Copy out each line of the material in which the word "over" appears.

━━━━━━━━━━━━━━━━━━━━

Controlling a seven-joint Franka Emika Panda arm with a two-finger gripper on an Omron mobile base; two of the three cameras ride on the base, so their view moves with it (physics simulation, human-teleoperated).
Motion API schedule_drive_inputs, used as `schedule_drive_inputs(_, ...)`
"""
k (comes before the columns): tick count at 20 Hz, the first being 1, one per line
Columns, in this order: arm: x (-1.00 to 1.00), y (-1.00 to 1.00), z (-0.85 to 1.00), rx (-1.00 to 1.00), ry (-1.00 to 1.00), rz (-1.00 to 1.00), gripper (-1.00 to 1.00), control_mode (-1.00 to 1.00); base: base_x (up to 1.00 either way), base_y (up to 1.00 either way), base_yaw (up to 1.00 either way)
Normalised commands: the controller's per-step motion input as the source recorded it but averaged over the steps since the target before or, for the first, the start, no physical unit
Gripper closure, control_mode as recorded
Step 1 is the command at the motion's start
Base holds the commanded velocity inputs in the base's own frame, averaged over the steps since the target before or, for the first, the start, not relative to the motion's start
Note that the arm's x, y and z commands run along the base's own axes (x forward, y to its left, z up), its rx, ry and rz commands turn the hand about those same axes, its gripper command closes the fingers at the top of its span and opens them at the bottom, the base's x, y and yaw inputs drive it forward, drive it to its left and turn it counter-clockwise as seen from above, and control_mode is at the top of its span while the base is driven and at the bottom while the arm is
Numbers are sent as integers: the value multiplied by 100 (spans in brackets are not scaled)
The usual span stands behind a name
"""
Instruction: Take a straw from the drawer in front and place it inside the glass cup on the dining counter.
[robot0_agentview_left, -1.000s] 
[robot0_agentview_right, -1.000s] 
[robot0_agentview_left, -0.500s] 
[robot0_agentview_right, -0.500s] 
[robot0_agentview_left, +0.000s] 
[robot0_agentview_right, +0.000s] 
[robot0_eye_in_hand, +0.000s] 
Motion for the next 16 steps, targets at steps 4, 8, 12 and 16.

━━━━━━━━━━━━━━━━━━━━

FINAL ANSWER
Normalised commands: the controller's per-step motion input as the source recorded it but averaged over the steps since the target before or, for the first, the start, no physical unit
Base holds the commanded velocity inputs in the base's own frame, averaged over the steps since the target before or, for the first, the start, not relative to the motion's start

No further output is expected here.